Search the data for the word "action" and copy every line that contains it.

• • • • •

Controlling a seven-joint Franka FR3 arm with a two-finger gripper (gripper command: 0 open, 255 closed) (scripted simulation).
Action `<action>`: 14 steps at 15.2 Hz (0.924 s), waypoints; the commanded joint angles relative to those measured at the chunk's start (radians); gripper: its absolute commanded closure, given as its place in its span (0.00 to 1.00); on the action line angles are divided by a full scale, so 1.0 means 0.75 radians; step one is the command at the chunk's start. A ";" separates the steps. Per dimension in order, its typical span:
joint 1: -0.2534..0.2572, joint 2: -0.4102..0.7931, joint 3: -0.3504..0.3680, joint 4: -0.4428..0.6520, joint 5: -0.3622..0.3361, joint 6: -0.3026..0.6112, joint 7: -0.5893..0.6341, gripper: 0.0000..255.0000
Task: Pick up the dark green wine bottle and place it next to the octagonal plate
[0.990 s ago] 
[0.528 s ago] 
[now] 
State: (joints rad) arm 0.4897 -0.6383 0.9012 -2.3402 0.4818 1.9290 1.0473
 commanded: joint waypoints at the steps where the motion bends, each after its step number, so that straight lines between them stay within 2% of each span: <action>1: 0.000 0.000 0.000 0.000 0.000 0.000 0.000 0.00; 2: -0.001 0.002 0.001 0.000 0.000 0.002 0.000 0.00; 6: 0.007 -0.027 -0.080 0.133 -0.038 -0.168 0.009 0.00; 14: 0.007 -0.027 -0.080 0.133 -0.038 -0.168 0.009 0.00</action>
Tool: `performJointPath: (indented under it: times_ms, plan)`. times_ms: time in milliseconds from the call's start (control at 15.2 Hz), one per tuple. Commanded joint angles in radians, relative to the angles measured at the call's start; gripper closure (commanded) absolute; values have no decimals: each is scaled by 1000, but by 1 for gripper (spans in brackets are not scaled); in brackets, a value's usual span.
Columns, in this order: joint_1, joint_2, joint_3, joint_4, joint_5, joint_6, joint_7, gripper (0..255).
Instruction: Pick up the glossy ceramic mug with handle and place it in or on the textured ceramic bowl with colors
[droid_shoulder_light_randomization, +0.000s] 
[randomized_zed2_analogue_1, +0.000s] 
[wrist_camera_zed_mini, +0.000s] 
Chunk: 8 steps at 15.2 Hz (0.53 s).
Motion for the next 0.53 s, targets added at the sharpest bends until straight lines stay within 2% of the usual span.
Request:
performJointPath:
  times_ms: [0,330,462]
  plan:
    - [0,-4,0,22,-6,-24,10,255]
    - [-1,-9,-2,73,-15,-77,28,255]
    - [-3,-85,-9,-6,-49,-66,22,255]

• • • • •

- **Answer box**
Action `<action>`: 14 steps at 15.2 Hz (0.924 s), waypoints; the commanded joint angles relative to those measured at the chunk's start (radians); gripper: its absolute commanded closure, given as its place in its span (0.00 to 1.00); on the action line angles are divided by a full scale, so 1.0 means 0.75 radians; step one is the command at the chunk's start. A ";" separates the steps. Per dimension in order, its typical span:
 commanded: joint waypoints at the steps where the motion bends, each after its step number, so that straight lines between them stay within 2% of each span: <action>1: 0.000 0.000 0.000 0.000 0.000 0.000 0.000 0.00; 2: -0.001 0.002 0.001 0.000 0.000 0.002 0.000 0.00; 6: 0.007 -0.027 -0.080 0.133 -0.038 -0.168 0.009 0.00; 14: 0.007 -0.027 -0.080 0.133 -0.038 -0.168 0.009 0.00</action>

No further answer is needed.